***** Data extract *****

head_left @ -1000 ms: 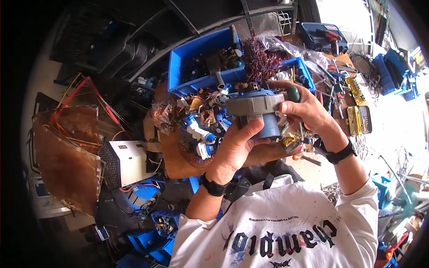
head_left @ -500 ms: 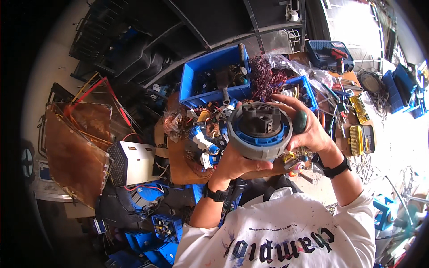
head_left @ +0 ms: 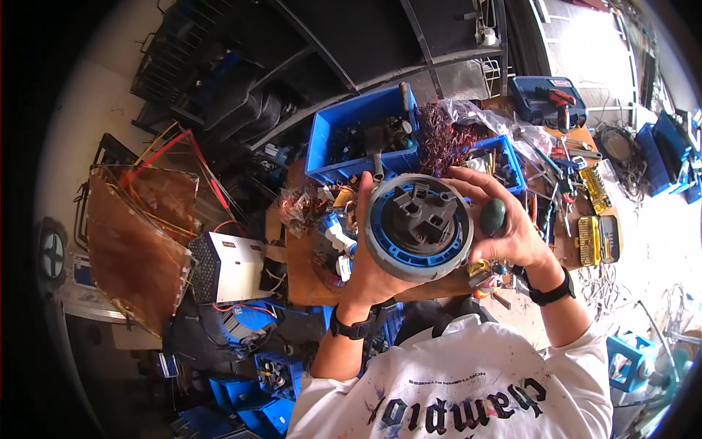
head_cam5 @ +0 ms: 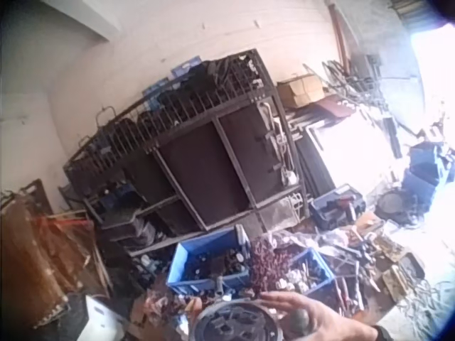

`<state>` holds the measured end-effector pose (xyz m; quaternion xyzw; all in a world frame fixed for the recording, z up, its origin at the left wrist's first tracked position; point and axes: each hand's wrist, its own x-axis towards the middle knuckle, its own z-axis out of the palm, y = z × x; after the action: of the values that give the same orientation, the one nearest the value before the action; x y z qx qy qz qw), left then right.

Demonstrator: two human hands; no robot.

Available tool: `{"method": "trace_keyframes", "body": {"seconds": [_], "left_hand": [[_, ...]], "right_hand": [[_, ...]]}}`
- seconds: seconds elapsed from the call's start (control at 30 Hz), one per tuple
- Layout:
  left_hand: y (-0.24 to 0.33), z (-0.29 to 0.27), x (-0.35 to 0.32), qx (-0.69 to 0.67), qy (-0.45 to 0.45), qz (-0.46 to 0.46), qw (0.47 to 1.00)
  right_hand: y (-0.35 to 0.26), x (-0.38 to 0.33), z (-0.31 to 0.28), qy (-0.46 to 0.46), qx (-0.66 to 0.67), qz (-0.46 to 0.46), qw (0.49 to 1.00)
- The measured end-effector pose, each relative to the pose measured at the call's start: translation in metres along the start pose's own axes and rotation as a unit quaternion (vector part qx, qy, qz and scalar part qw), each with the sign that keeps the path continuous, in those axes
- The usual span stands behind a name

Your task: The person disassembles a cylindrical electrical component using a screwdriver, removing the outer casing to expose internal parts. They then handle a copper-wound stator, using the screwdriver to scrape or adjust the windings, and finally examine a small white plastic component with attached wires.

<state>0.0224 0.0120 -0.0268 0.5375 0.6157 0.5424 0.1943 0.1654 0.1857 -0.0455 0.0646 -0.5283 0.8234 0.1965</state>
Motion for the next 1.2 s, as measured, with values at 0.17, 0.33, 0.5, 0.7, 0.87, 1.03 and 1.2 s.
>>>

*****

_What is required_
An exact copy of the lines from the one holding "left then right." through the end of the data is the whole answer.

_Result below_
`<state>` holds the measured end-effector pose (xyz m; quaternion xyzw; all in a world frame fixed for the recording, z up, its origin at the left wrist's first tracked position; point and axes: each hand's wrist, its own x-axis towards the middle knuckle, its own z-axis out of the palm, y = z × x; after the action: of the values that give the same orientation, the one nearest the value before the action; x y z qx qy qz qw), left then right.

Demonstrator: two human hands; no robot.

Available tool: `{"method": "trace_keyframes", "body": {"seconds": [_], "left_hand": [[_, ...]], "right_hand": [[_, ...]]}}`
- seconds: seconds elapsed from the call's start (control at 30 Hz), one per tuple
- Layout:
  left_hand: y (-0.24 to 0.33), z (-0.29 to 0.27), x (-0.35 to 0.32), qx (-0.69 to 0.67), qy (-0.45 to 0.45), qz (-0.46 to 0.46), qw (0.47 to 1.00)
  right_hand: y (-0.35 to 0.26), x (-0.38 to 0.33), z (-0.31 to 0.28), qy (-0.46 to 0.46), qx (-0.66 to 0.67), qz (-0.46 to 0.46), qw (0.49 to 1.00)
- The measured end-effector pose, each relative to the pose measured at the call's start: translation in metres along the start pose's own axes and rotation as a unit quaternion (vector part qx, qy, qz and scalar part qw), each with the sign that keeps the path continuous, in those axes
- The usual span stands behind a name

Your task: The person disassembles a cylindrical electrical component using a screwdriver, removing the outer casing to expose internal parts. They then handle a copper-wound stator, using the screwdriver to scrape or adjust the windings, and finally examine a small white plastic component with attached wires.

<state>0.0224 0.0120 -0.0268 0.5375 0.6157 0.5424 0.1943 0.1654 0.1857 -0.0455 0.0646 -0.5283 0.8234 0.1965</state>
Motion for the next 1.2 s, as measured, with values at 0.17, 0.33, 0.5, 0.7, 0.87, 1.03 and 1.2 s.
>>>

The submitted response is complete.